Finding Multiple Roots of Equations

[trouty323]

Homework Statement

Hello everyone. My task is to find the largest positive root in a specific interval of a function using the bisection method, Newton-Raphson method, and secant method. I've written code for all three of these methods, but the only way I can find all of the roots is to hard code different intervals. I know that is horrible practice, but the teacher never explained how to find them all using a different approach. However, I did read online that it can be done using Horner's algorithm (synthetic division). Basically, from my understanding, all of the roots can be found if one root is known. However, I could not find examples of code using Horner's algorithm specific to my purpose. I'm not asking for code, but a logical explanation as to how this can be accomplished. I originally posted this in the Computer Science forum, but was directed here. Thanks in advance!

 

[Dick]

Finding one root doesn't mean you can find all roots.

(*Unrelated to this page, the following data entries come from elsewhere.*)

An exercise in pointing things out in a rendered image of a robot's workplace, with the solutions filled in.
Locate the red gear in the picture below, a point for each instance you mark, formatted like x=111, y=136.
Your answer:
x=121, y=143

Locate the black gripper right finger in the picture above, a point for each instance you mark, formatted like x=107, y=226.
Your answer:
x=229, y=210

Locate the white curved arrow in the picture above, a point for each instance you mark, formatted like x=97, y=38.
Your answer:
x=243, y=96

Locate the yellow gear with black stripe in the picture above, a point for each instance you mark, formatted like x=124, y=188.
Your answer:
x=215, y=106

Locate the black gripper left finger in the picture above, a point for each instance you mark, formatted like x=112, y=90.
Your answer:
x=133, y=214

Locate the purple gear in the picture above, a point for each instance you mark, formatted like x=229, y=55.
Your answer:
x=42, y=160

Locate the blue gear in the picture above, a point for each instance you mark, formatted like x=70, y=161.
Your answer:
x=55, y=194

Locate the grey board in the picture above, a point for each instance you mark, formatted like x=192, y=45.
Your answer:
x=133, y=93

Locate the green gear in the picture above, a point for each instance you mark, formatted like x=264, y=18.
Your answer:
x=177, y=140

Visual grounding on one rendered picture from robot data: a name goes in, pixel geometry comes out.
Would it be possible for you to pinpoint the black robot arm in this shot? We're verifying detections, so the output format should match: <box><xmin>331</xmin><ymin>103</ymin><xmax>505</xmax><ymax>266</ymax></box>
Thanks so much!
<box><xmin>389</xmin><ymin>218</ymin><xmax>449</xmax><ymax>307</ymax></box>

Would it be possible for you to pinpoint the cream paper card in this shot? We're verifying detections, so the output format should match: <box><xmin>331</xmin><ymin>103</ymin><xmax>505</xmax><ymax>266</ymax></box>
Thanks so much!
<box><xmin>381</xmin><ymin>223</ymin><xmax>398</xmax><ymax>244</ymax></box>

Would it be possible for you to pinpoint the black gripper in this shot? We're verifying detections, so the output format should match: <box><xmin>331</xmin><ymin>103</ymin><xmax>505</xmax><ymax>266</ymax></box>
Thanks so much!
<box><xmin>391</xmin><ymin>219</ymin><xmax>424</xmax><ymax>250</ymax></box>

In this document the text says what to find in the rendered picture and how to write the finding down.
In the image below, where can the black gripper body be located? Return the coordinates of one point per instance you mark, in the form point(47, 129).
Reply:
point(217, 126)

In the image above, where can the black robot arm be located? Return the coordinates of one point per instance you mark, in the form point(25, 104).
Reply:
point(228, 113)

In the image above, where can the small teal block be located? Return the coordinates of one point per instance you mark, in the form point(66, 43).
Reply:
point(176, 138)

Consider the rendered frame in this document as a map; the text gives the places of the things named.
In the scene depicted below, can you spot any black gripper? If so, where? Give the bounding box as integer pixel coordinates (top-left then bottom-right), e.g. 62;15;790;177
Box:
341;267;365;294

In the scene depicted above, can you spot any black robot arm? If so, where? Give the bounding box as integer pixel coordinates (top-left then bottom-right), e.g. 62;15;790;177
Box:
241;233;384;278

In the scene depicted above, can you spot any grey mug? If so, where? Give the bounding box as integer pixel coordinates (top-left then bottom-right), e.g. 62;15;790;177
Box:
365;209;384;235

Take x^3+2x^2-x-2. If you find one root, say x=1, then you know (x-1) must divide x^3+2x^2-x-2. Indeed (x^3+2x^2-x-2)/(x-1)=x^2+3x+2. Now the remaining roots must be roots of x^2+3x+2. You've cut the degree of the polynomial you have to solve down by one.

 

[Dickfore]

AFAK, Horner's method is the division of a polynomial by a linear binomial:
[tex]
\left( a_0 \, x^n + a_1 \, x^{n - 1} + \ldots + a_{n - 1} + a_n \right) = (x - \alpha) \, \left( b_0 x^{n - 1} + b_1 \, x^{n - 2} + \ldots + b_{n - 2} \, x + b_{n - 1} \right) + r
[/tex]

The recursion is as follows:
[tex]
b_0 = a_0
[/tex]
[tex]
b_{k} = \alpha \, b_{k - 1} + a_{k}, \ k = 1, \ldots, n - 1
[/tex]
[tex]
r = \alpha \, b_{n - 1} + a_{n}
[/tex]

Now, if [itex]\alpha[/itex] is a root of the polynomial, then, by definition, [itex]r \equiv P_n(\alpha) = 0[/itex]. In a numerical procedure, r should be sufficiently small.

If you managed to find the root of a polynomial largest by absolute value, then you may find the quotient polynomial that is one order lower and repeat the same procedure. In this way, you can enumerate all the roots of the polynomial.

For non-polynomial functions, I don't know what Horner's method means.